Second, the correlation between speech perception and speech production at the individual level turned out to be moderate (Marginal r2GLMM = .321, Conditional r2 GLMM = .425). Because of the type of regression, the strength of the relationship between production and perception in our study is difficult to compare with previous studies. To recall, Newman (2003) found significant correlations between listeners’ perceptual prototypes and their average VOTs for English stop consonants (r = .49, p = .05). Beddor and Coetzee (2014) found a weak correlation (r = .27, p = .01) between production and perception.
Third, the analysis within individuals suggests that most individuals who start to participate in a sound change, change their perceptual patterns first. These perceptual adjustments are then followed by changes in their speech production patterns. Once the devoicing is launched in production, the endpoint appears to be the merger of the voiced and voiceless category. However, it is shown that perception is not as close to this endpoint than production: perception lags behind in the final phases of sound change. Participants are still able to hear some categorical contrast in a variable for which they do not make the contrast in production themselves. The fact that the sound change seems to be triggered by a change in perception first, which is followed by a change in production, is easily conceivable. As the ambient forms reach the listeners through the perceptual system, it seems logic that a change happens first in this system. At the same time, it is plausible that change in perception does not reach an end stage as easily as change in production. Indeed, listeners still (need to) maintain some perceptual contrast caused by and to cope with speech input they receive from speakers from outside their region or from other age groups (in which the contrast is still present) in both mass media and personal communication. It should be noted that the Dutch language area is only about 55,000 km2, that the area is densely populated, and that mobility is high. Moreover, the fact that the Dutch society has a high degree of literacy and exposure to written media (the voicing differences are present in orthography) presumably contributes to a remaining awareness of these variables.

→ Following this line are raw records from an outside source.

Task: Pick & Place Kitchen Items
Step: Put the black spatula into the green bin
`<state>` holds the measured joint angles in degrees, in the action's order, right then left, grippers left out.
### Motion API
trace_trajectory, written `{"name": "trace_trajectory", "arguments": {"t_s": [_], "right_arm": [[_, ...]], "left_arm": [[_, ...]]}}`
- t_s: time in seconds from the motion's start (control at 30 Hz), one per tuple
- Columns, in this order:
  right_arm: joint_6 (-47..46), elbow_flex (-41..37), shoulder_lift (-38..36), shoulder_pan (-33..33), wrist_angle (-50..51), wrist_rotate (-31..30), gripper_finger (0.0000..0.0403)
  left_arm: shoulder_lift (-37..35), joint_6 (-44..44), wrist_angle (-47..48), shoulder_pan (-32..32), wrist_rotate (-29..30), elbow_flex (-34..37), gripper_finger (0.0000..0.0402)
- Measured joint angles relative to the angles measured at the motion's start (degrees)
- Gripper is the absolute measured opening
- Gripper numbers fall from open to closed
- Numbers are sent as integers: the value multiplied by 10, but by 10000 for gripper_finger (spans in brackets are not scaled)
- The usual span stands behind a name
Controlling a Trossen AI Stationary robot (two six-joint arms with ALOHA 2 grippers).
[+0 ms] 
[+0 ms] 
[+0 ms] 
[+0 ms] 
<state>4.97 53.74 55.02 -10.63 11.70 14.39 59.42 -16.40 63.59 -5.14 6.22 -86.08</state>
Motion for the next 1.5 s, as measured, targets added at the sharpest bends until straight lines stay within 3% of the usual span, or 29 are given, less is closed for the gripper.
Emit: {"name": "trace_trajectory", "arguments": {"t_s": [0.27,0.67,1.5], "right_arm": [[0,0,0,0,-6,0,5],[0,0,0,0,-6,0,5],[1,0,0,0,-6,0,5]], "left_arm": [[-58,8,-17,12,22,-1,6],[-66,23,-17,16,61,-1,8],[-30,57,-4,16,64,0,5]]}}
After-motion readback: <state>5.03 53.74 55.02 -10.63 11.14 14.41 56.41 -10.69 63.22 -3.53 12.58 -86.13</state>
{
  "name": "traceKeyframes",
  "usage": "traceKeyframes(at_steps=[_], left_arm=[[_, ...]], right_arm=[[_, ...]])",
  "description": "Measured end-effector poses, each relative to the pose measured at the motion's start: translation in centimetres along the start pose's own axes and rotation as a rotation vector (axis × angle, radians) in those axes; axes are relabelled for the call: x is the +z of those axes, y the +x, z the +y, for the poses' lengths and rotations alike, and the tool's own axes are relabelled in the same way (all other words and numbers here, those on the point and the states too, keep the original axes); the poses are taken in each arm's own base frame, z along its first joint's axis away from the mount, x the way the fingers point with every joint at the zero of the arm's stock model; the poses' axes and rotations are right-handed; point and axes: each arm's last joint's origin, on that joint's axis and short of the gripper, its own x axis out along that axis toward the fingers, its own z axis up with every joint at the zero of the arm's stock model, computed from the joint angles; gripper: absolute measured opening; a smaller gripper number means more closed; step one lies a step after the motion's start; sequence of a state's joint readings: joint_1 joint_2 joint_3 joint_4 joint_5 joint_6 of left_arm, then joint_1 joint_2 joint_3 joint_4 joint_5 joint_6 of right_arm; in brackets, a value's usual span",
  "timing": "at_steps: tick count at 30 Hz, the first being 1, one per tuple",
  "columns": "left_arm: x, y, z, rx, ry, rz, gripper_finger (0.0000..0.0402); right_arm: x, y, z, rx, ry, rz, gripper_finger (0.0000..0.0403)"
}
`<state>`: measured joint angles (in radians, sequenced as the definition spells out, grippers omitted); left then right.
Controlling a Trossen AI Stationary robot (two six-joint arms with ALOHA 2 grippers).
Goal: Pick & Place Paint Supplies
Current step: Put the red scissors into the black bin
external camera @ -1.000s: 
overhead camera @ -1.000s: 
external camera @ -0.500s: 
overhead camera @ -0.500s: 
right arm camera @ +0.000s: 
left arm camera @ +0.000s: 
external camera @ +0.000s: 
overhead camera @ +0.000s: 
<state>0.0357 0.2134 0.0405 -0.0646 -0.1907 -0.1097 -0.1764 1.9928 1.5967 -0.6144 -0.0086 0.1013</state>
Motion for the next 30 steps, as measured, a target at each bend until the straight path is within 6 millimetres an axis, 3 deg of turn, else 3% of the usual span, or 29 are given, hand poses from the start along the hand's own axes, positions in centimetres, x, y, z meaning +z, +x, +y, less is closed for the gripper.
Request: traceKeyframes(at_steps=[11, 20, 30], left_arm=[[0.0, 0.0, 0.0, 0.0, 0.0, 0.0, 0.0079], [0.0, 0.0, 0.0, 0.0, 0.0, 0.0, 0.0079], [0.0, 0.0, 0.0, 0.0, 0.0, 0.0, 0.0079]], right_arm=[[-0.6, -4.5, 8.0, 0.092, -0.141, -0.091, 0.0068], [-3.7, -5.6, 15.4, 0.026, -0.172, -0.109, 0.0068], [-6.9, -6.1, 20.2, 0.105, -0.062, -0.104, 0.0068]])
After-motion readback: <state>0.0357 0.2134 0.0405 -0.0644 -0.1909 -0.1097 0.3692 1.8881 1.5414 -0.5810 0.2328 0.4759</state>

Even if the two sound changes in this study are very similar types of change, it is legitimate to ask whether their intrinsic differences do not bias the results. As far as speech perception is concerned, it has for example been proposed that the perception of stops is intrinsically more categorical than the perception of fricatives (Healy & Repp, 1982; Liberman et al., 1967). In the literature, evidence is conflicting. Although it is generally accepted that overall the perception of consonants is more categorical than the perception of vowels (Fry et al., 1962; Pisoni, 1975; Repp, 1984), there is some disagreement over the degree of categorical perception within consonants. Repp (1981) showed that fricatives follow patterns similar to the categorical perception found in stop consonants. In contrast, other studies found that fricative perception is less categorical than stop perception (Healy & Repp, 1982; Liberman et al., 1967). Looking at the current perception study (in section 4), it is clear that the perception of stops shows broader variation than the perception of fricatives. Moreover, the conclusions reached in section 5 still hold when the stop data are left out of consideration. The negative correlations in both Figure 4 and Figure 5 are also significant on the fricative data only (Linear Regression in Figure 4 for fricative observations only: t = 3.036, p = .003, r2 = .086; and Linear Regression in Figure 5 for fricative observations only: t = 13.090, p < .001, r2 = .636). Based on these arguments, it is concluded that intrinsic differences in the perception of stops and fricatives (if they exist) do not undermine our conclusions. As far as speech production is concerned, there also might be intrinsic differences between the process of devoicing in stops and in fricatives. Fricative devoicing might be more likely to occur due to the difficulty to maintain voicing in turbulent sounds (i.e., to overcome the conflict between high supralaryngal air pressure needed for fricative versus lower supralaryngal air pressure that is necessary to preserve vocal fold vibration). Moreover, the functional load of the fricative and stop contrasts is not identical: there are only a few minimal pairs with initial /v/ and /f/, whereas bilabial initial stops show many more minimal pairs, which could constitute a blocking or delaying factor for the devoicing of /b/.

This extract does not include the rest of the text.